Urban hubs offer a new take on the rationale for workers inhabiting a physical space. Rather than grouping people according to their corporate affiliation, a work space becomes the hub of activity based on shared interests and objectives. Gratton describes a membership-based Tech Shop in California that provides space for novice inventors, with shared tools and equipment, populated by local creative people supporting one another. She predicts outcomes from the more than 2,000 - and growing - co-working spaces around the globe:

When hubs serve particular communities, they tend to take on distinct cultures, which can translate into varying terms of use.
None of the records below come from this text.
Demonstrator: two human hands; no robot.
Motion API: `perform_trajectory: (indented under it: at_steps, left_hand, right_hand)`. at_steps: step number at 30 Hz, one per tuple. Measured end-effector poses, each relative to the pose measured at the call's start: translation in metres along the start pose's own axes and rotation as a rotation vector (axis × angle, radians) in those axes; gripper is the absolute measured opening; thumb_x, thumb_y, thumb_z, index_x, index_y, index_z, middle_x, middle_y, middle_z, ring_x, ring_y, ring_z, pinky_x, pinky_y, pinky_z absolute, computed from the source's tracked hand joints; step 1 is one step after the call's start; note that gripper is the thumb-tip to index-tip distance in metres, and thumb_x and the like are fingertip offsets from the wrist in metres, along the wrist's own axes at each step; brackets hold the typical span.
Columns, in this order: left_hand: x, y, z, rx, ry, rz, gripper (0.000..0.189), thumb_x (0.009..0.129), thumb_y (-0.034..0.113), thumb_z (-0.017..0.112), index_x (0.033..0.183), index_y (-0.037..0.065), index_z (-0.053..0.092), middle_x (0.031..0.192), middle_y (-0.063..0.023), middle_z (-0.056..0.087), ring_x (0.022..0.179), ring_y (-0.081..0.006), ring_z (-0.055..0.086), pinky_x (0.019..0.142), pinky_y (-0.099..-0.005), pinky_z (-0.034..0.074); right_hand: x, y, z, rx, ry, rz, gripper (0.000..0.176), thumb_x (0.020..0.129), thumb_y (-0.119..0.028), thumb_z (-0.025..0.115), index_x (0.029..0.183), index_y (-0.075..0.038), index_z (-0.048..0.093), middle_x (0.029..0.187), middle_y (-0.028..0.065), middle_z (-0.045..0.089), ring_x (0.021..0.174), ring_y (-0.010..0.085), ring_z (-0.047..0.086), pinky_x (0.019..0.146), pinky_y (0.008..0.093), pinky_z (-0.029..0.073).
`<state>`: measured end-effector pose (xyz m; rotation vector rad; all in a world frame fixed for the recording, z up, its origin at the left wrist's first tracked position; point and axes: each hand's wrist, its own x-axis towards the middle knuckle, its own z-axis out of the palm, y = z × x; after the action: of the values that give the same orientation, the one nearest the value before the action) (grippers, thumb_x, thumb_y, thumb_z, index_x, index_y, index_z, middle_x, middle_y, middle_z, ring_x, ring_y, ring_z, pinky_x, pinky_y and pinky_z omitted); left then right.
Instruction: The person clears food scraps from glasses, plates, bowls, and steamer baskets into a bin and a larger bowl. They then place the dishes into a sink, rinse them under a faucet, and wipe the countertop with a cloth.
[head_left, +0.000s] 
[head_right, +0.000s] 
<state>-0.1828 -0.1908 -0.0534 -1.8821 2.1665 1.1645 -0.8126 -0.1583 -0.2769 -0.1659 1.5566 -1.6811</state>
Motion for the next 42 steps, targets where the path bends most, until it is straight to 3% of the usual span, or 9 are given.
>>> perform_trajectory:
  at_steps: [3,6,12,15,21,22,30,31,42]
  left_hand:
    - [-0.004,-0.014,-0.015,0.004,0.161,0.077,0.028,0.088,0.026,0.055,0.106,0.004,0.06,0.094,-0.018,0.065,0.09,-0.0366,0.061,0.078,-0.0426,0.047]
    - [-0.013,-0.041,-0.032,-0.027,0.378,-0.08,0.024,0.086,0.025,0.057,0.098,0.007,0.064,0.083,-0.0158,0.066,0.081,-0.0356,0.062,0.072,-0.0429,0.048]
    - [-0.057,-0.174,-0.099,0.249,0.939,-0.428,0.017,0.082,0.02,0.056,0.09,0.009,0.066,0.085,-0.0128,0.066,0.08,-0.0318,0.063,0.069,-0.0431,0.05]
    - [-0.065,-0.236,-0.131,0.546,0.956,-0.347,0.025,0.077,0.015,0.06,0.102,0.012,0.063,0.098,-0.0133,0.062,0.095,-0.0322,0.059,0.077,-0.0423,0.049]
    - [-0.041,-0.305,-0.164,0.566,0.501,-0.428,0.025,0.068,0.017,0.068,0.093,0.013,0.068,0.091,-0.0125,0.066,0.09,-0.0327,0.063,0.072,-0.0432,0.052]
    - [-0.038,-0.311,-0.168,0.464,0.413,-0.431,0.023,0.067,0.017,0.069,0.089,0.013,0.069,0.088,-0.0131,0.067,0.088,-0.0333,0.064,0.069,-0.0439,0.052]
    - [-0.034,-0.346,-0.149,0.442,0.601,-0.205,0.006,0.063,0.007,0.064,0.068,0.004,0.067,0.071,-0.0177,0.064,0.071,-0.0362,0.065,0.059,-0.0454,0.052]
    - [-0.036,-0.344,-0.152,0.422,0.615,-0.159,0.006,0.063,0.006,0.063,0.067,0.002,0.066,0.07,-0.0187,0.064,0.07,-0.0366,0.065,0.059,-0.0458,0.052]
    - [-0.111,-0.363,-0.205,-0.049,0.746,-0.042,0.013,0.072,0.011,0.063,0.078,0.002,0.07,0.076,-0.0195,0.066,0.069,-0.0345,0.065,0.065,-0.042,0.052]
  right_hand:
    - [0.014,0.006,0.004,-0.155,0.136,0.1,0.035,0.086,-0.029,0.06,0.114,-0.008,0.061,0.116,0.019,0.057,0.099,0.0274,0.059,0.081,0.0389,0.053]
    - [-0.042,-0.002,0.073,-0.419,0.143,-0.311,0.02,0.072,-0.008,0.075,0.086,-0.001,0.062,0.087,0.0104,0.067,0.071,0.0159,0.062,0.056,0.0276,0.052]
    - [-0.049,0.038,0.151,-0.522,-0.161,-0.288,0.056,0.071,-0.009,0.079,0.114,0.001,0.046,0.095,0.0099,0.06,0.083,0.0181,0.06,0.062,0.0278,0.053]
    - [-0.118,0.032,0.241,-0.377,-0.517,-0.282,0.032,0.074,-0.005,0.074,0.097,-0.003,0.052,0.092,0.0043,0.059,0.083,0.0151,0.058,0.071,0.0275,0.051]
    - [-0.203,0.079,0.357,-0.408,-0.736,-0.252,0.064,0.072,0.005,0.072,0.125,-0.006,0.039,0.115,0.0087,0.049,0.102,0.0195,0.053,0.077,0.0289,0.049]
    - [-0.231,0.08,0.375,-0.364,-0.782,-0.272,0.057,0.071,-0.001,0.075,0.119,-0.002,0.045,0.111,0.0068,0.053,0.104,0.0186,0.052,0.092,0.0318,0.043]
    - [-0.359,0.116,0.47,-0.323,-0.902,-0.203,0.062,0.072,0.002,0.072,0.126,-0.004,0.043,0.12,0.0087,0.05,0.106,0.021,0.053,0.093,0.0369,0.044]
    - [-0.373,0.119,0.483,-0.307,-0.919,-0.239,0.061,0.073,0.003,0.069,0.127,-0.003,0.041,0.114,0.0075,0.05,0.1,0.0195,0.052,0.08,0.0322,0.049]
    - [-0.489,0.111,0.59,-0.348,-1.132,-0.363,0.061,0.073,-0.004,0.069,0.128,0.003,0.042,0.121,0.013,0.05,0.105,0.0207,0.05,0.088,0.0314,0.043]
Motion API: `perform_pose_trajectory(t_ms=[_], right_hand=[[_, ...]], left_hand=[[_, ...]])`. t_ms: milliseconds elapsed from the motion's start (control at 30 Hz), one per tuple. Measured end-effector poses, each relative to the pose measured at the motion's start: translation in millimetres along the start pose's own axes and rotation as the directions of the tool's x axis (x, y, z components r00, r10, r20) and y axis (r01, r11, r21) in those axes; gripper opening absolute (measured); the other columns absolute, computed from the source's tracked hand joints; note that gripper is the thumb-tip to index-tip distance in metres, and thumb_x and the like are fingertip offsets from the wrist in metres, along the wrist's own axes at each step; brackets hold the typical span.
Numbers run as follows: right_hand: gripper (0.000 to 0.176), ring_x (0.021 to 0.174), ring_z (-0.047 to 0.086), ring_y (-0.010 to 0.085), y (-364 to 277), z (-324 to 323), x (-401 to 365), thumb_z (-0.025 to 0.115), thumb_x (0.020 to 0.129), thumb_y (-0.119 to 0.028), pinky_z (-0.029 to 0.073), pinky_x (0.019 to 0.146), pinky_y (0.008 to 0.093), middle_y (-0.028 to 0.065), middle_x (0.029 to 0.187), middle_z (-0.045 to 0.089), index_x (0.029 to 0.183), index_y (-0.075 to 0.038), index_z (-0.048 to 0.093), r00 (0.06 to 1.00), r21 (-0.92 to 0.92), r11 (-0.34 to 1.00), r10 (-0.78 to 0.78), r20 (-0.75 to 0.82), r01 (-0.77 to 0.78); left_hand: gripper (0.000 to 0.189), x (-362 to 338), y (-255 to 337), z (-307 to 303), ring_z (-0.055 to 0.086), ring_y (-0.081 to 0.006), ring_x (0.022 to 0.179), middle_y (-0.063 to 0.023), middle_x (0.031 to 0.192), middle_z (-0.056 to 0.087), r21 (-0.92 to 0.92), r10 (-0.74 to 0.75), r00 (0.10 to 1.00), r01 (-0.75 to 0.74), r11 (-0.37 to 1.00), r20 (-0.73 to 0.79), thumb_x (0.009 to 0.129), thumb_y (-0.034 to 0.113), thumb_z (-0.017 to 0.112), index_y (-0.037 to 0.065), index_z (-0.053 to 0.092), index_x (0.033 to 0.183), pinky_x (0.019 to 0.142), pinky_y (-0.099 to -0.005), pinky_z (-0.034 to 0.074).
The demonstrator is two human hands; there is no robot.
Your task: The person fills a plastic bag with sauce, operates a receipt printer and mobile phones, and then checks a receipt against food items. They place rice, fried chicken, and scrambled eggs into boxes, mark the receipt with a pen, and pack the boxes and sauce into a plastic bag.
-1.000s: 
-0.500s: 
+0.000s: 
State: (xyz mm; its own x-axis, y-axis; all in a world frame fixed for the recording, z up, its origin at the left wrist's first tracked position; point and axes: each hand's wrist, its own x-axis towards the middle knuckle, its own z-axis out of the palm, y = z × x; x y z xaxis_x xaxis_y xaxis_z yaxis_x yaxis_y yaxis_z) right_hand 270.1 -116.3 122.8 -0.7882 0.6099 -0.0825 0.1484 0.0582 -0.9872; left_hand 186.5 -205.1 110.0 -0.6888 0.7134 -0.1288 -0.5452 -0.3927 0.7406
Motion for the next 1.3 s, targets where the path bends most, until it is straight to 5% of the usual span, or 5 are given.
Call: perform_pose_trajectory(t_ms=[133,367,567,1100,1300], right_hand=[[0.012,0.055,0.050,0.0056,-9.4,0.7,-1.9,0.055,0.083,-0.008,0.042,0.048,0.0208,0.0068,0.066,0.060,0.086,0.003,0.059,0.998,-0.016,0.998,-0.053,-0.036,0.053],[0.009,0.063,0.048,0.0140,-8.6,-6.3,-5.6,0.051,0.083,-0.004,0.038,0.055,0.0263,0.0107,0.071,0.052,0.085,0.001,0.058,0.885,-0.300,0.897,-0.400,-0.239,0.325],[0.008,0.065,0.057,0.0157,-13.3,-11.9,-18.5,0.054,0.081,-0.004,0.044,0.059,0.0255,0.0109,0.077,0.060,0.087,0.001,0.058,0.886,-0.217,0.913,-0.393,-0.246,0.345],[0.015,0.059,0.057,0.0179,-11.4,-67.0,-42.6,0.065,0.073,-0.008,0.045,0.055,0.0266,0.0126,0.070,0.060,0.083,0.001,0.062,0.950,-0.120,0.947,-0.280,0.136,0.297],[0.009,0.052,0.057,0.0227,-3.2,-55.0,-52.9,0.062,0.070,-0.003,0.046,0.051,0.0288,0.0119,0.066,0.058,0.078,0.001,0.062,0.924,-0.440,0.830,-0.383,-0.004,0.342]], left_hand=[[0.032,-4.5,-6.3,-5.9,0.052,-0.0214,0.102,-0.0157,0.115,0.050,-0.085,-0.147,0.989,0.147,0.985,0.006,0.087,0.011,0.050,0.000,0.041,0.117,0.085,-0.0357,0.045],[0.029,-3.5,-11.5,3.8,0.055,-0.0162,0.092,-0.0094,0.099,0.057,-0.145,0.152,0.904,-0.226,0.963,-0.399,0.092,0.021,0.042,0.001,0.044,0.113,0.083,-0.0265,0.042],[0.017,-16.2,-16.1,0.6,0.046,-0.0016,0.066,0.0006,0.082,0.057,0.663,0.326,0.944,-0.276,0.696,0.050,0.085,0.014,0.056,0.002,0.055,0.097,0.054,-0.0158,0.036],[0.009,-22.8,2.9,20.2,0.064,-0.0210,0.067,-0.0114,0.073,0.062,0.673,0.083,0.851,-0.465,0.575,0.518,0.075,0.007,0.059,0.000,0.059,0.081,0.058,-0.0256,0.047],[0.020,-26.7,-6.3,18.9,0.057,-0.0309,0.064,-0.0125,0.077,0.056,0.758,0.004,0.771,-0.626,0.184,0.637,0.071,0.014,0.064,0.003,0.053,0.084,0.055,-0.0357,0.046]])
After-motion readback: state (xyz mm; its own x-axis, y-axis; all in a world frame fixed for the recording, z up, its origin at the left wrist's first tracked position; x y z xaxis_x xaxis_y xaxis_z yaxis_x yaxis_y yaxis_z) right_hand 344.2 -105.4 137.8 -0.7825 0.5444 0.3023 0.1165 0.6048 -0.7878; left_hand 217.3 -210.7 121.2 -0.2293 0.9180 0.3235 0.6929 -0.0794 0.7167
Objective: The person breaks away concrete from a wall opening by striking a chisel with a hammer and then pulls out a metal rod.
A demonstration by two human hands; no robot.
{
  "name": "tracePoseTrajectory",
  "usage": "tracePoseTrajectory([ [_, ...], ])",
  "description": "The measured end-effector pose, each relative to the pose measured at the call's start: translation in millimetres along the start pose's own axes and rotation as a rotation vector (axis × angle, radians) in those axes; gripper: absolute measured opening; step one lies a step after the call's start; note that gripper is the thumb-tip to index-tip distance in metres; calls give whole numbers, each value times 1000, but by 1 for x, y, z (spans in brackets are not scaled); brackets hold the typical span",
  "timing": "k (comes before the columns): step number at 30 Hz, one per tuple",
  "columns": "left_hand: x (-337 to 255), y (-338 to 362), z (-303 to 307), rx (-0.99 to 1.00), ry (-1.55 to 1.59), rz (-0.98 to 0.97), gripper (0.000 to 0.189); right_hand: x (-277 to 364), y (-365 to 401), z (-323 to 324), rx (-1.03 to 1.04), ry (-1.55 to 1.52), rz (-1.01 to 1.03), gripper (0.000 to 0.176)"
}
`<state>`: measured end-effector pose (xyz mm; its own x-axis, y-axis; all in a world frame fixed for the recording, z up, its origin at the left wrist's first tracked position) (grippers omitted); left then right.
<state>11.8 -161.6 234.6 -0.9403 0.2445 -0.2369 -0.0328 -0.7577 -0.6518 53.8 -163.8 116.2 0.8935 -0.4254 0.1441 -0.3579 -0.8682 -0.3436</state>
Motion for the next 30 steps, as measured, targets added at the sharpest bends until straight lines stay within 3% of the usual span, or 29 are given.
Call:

They can also become hotbeds of talent where techniques, contacts and passions are shared, just as they were in the medieval guilds - and as they are today in massively multi-player online gaming guilds. Where visionaries have built these hubs, and people have come in search of productivity, fellowship and mentorship, we are beginning to see talent clusters emerge.
Companies whose remote workers find one another in urban hubs aren't threatened by the connections their workers make with people from other companies. Instead, the sparks created by fellowship and discovery fuel energy and initiatives.

Take out the HBR corporate language of productivity and what does this sound like? It is the ongoing conversation we're having in the Jewish community about how to re-imagine the use of our synagogue buildings.

We built physical spaces throughout the twentieth century with a "presenteeism" understanding of Jewish community. It went like this: If people just come into the building and are present for services, school and programs, something meaningful will emerge.

We have found that this logic has not held up. I hear it from synagogue leaders who ask, "What are the newest, most creative program ideas that get people in the door?" "What can we do to get young people to come to services?" "How do we make our services more interesting?"  They're watching the numbers in the sanctuary decrease and imagine that changes to what goes on in the sanctuary will bring those numbers back up.

The expectation of "presenteeism" misses the point. It is true that Judaism is best experienced and practiced in community, but defining our community and the quality of experience by how many people show up in the spaces we built is what we need to change.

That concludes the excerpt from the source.